WHAT THE TASK REQUIRES
Nothing in the data should be left out or altered when it is retyped.

[Extracted records]
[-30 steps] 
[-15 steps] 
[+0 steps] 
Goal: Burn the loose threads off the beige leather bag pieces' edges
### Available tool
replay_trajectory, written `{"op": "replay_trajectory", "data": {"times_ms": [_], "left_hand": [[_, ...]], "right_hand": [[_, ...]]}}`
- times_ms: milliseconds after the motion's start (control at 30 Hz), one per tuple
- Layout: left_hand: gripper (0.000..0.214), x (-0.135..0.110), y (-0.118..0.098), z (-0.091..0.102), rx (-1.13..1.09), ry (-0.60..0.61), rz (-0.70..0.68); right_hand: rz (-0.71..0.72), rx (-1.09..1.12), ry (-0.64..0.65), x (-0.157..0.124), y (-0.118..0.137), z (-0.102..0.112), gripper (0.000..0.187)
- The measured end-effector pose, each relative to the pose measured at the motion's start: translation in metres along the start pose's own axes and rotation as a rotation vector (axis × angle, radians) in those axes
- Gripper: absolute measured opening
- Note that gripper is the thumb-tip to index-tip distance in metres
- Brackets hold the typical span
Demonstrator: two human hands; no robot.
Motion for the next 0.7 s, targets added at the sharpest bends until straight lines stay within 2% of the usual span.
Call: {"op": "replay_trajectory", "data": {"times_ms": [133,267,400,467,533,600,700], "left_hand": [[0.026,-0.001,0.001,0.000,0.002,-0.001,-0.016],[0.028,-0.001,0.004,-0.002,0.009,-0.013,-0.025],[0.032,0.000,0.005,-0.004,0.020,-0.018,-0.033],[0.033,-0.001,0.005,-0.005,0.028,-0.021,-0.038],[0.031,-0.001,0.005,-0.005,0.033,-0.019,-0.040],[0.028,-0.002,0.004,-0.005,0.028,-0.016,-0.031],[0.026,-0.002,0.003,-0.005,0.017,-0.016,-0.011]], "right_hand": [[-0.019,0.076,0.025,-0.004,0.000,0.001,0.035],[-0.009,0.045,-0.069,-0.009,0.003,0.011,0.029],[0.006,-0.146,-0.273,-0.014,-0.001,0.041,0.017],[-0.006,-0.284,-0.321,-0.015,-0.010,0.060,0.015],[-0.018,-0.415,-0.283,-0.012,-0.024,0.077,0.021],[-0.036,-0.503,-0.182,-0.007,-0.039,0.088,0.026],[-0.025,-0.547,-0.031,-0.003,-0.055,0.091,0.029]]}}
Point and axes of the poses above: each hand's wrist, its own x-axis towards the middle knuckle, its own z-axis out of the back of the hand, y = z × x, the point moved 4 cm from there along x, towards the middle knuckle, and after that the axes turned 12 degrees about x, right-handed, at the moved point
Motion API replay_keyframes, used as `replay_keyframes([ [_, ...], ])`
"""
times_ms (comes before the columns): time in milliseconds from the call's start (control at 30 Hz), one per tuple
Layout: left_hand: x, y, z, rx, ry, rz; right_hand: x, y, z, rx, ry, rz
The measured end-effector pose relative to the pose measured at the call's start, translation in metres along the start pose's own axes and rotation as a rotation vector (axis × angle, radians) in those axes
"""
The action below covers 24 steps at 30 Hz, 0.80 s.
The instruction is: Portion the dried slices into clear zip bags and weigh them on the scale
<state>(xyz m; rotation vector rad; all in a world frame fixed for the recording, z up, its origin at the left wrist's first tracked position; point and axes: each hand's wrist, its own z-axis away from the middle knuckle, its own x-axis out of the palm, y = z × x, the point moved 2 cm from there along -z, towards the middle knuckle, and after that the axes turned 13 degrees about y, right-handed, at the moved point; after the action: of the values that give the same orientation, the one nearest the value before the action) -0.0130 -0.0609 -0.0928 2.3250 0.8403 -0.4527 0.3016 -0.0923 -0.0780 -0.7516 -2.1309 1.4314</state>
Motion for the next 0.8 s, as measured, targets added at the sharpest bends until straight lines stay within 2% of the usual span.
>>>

RESULT
[-30 steps] 
[-15 steps] 
[+0 steps] 
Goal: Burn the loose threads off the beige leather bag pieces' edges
### Available tool
replay_trajectory, written `{"op": "replay_trajectory", "data": {"times_ms": [_], "left_hand": [[_, ...]], "right_hand": [[_, ...]]}}`
- times_ms: milliseconds after the motion's start (control at 30 Hz), one per tuple
- Layout: left_hand: gripper (0.000..0.214), x (-0.135..0.110), y (-0.118..0.098), z (-0.091..0.102), rx (-1.13..1.09), ry (-0.60..0.61), rz (-0.70..0.68); right_hand: rz (-0.71..0.72), rx (-1.09..1.12), ry (-0.64..0.65), x (-0.157..0.124), y (-0.118..0.137), z (-0.102..0.112), gripper (0.000..0.187)
- The measured end-effector pose, each relative to the pose measured at the motion's start: translation in metres along the start pose's own axes and rotation as a rotation vector (axis × angle, radians) in those axes
- Gripper: absolute measured opening
- Note that gripper is the thumb-tip to index-tip distance in metres
- Brackets hold the typical span
Demonstrator: two human hands; no robot.
Motion for the next 0.7 s, targets added at the sharpest bends until straight lines stay within 2% of the usual span.
Call: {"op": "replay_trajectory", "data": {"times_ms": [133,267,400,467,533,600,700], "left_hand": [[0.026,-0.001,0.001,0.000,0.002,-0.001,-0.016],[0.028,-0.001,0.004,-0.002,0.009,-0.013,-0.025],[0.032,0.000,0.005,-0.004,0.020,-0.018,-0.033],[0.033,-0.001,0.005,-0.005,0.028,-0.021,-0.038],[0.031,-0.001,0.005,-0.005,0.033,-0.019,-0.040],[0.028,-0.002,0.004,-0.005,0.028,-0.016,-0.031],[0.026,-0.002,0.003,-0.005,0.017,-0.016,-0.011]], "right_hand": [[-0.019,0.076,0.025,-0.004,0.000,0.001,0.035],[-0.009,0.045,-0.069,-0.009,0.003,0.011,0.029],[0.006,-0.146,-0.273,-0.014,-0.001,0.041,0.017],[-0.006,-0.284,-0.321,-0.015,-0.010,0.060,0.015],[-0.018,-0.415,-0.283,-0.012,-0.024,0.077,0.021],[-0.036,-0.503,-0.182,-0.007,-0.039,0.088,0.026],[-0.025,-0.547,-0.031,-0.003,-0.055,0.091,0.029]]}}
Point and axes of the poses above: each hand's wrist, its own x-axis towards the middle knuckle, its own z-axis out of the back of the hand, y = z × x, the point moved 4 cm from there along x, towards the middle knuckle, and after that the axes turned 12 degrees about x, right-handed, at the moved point
Motion API replay_keyframes, used as `replay_keyframes([ [_, ...], ])`
"""
times_ms (comes before the columns): time in milliseconds from the call's start (control at 30 Hz), one per tuple
Layout: left_hand: x, y, z, rx, ry, rz; right_hand: x, y, z, rx, ry, rz
The measured end-effector pose relative to the pose measured at the call's start, translation in metres along the start pose's own axes and rotation as a rotation vector (axis × angle, radians) in those axes
"""
The action below covers 24 steps at 30 Hz, 0.80 s.
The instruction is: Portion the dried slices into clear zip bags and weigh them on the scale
<state>(xyz m; rotation vector rad; all in a world frame fixed for the recording, z up, its origin at the left wrist's first tracked position; point and axes: each hand's wrist, its own z-axis away from the middle knuckle, its own x-axis out of the palm, y = z × x, the point moved 2 cm from there along -z, towards the middle knuckle, and after that the axes turned 13 degrees about y, right-handed, at the moved point; after the action: of the values that give the same orientation, the one nearest the value before the action) -0.0130 -0.0609 -0.0928 2.3250 0.8403 -0.4527 0.3016 -0.0923 -0.0780 -0.7516 -2.1309 1.4314</state>
Motion for the next 0.8 s, as measured, targets added at the sharpest bends until straight lines stay within 2% of the usual span.
>>>

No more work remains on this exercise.